Некоторое время Гудрун не спускала с него больших, налитых темнотой глаз. Казалось, она хотела проникнуть в его душу. Потом опустила взор, так и не сказав ни слова.

— Зачем вы сделали Годиву такой юной? — поинтересовался Джеральд. — На коне она выглядит такой маленькой — сущее дитя.

Странная судорога исказила лицо Лерке.

— Так и есть, — ответил он. — Но мне не нравятся те, что крупнее и старше. Девушки прекрасны в шестнадцать, семнадцать, восемнадцать — потом они меня уже не интересуют.

Воцарилась тишина.

— Но почему? — не выдержал Джеральд.

Лерке пожал плечами.

— Просто не нахожу их интересными или красивыми — для работы они не годятся.

— Вы хотите сказать, что после двадцати женщина не может быть красивой? — спросил Джеральд.

— Для меня — не может. До двадцати она худенькая, свежая, нежная, изящная. После — какой бы ни была — для меня она не существует. Венера Милосская[170] — буржуазка, и все остальные тоже.

— Вы сами тоже не любите женщин после двадцати? — спросил Джеральд.

— Женщины в этом возрасте не представляют для меня интереса — ведь для моего искусства они не подходят, — раздраженно ответил Лерке. — Да, я не нахожу их привлекательными.

— Однако вы эпикуреец, — саркастически рассмеялся Джеральд.

— А как насчет мужчин? — неожиданно спросила Гудрун.

— Они хороши в любом возрасте, — ответил Лерке. — Мужчина должен быть большой и могучий — неважно, молодой он или старый, лишь бы был крупным, даже массивным, с идиотской мускулатурой.

Урсула вышла одна в чистый мир, преображенный свежевыпавшим снегом. Но сверкающая белизна вызывала боль, она чувствовала, как от холода цепенеет душа. В голове мутилось.

Неожиданно Урсула решила уехать. Ее словно озарило: нужно перебраться в другое место. Среди этих вечных снегов она чувствовала себя обреченной, будто не существовало ничего другого.

А теперь, словно чудом, она вдруг вспомнила, что внизу — темная, плодородная земля, к югу растут апельсиновые рощи и кипарисы, оливковые деревья, падуб, вздымающий превосходную густую крону на фоне синего неба. Какое чудо! Существовал не один только этот безмолвный, замерзший мир среди горных вершин! Отсюда можно уехать и забыть про него. Можно уехать.

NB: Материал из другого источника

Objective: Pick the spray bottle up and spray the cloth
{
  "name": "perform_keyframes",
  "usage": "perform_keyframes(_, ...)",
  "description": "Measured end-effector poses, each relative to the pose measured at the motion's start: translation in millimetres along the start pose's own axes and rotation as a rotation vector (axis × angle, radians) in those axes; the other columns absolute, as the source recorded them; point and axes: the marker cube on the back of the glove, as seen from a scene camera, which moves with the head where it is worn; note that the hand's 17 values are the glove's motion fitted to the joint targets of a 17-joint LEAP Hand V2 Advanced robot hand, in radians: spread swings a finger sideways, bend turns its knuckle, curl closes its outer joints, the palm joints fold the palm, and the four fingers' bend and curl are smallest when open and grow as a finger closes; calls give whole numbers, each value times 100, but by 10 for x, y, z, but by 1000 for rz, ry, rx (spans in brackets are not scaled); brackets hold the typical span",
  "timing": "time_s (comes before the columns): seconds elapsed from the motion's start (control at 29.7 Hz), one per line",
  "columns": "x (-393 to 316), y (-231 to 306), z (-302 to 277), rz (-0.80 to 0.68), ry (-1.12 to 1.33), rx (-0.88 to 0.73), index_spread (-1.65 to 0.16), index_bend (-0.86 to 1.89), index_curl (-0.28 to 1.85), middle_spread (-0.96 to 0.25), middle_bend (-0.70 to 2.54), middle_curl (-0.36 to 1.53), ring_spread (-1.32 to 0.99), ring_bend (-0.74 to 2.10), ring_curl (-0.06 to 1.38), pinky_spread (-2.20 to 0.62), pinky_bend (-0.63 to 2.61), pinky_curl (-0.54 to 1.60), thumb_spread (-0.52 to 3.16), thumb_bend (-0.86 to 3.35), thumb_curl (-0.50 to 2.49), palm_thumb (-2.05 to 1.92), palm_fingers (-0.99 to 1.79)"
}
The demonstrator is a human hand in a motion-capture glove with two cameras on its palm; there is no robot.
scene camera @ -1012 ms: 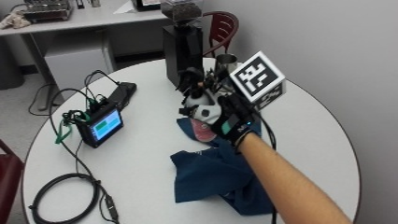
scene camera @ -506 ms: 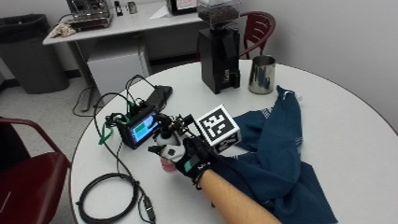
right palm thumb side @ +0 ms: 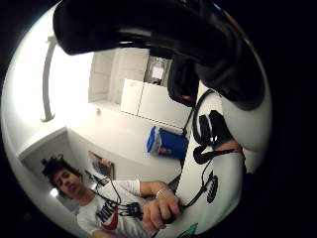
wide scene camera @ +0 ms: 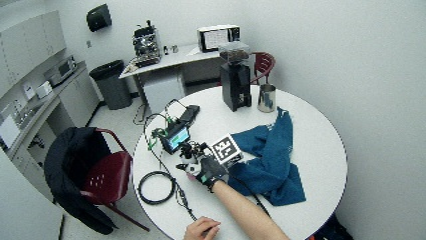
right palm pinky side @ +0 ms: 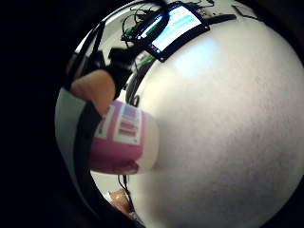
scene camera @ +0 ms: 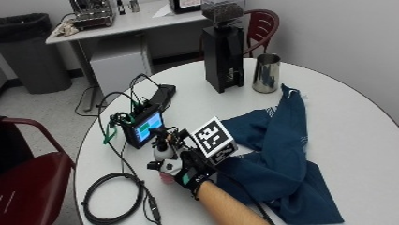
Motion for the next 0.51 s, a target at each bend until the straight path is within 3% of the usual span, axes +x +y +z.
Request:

Ей захотелось тут же воплотить это чудо в жизнь. Захотелось немедленно расстаться с этим снежным миром, ужасными и неподвижными ледяными вершинами. Захотелось увидеть тучную землю, вдохнуть запах плодородной почвы, посмотреть на вечнозеленые растения, почувствовать, как отзывается завязь на тепло солнечных лучей.

Полная надежд Урсула радостно вернулась в гостиницу. Беркин читал, лежа в постели.

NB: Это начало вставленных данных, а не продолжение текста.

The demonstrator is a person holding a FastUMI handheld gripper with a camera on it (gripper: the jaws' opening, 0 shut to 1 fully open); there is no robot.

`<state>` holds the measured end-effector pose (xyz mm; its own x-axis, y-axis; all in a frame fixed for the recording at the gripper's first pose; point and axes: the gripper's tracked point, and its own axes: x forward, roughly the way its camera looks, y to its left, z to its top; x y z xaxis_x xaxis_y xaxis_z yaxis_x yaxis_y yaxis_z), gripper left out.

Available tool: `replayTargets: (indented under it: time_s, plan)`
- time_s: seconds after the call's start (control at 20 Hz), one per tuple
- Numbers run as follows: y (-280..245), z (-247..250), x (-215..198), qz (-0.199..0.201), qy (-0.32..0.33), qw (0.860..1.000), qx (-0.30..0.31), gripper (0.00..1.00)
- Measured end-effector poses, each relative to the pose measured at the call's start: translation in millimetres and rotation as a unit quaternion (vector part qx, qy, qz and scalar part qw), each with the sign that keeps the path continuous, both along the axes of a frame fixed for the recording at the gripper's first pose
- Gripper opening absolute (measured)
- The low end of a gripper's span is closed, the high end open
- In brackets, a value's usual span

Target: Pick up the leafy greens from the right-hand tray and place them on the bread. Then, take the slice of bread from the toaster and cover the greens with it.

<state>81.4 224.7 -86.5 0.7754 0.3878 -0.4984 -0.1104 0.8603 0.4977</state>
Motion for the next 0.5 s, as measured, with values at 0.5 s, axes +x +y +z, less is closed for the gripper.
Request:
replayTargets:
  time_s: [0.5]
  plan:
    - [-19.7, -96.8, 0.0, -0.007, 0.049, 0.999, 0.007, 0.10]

— Руперт, я хочу уехать отсюда, — выплеснула она на него переполнявшие ее чувства.

Беркин внимательно посмотрел на нее.

— Ты уверена? — мягко спросил он.

Урсула села на кровать рядом и обвила его шею руками. Удивительно, как мало поразило его это сообщение.

— А ты разве не хочешь? — спросила она с волнением.

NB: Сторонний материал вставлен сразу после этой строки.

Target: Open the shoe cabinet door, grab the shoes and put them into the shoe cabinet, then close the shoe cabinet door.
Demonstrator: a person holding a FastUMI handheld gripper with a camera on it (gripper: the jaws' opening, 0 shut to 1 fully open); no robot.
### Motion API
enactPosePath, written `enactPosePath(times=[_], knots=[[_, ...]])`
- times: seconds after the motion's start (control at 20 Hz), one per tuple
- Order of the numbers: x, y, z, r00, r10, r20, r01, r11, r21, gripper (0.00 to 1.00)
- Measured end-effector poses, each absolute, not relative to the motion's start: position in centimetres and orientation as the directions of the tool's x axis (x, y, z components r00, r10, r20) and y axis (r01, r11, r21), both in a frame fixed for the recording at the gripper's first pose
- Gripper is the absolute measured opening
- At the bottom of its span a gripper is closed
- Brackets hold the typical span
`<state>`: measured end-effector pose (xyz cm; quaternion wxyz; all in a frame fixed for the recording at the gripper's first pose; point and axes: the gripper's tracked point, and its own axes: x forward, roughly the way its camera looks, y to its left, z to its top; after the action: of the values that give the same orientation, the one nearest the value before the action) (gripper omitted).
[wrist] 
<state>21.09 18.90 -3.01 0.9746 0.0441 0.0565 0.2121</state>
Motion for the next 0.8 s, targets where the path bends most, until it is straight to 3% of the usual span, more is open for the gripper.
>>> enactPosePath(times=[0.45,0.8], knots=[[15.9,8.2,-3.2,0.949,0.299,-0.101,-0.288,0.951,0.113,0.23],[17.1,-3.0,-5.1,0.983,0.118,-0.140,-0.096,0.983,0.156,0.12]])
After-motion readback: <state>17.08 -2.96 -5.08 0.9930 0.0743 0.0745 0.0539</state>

— Я не думал об этом, — ответил он. — Но уверен — хочу.

Урсула неожиданно выпрямилась.

— Мне здесь все ненавистно, — заявила она. — Ненавижу снег — он такой неестественный, и свет он отбрасывает неестественный — какое-то мертвенно-призрачное очарование, и чувства в людях вызывает ненатуральные.

Беркин лежал, посмеивался и размышлял.

— Что ж, можно уехать, — сказал он. — Поедем в Верону завтра же, отыщем Ромео и Джульетту, посидим в амфитеатре. Идет?

Урсула смущенно и робко зарылась лицом в его плечо. На кровати лежал абсолютно свободный человек.

— Идет, — ответила она, чувствуя огромное облегчение. Ее душа словно обрела новые крылья — теперь, когда она увидела, что он открыт остальному миру. — Мы сами станем Ромео и Джульеттой. О, любимый!

— Но сейчас в Вероне дуют холодные ветры с Альп, — заметил Беркин. — Мы будем вдыхать запах снега.

Урсула выпрямилась и посмотрела ему в глаза.

— Так ты рад, что уезжаешь? — с тревогой спросила она.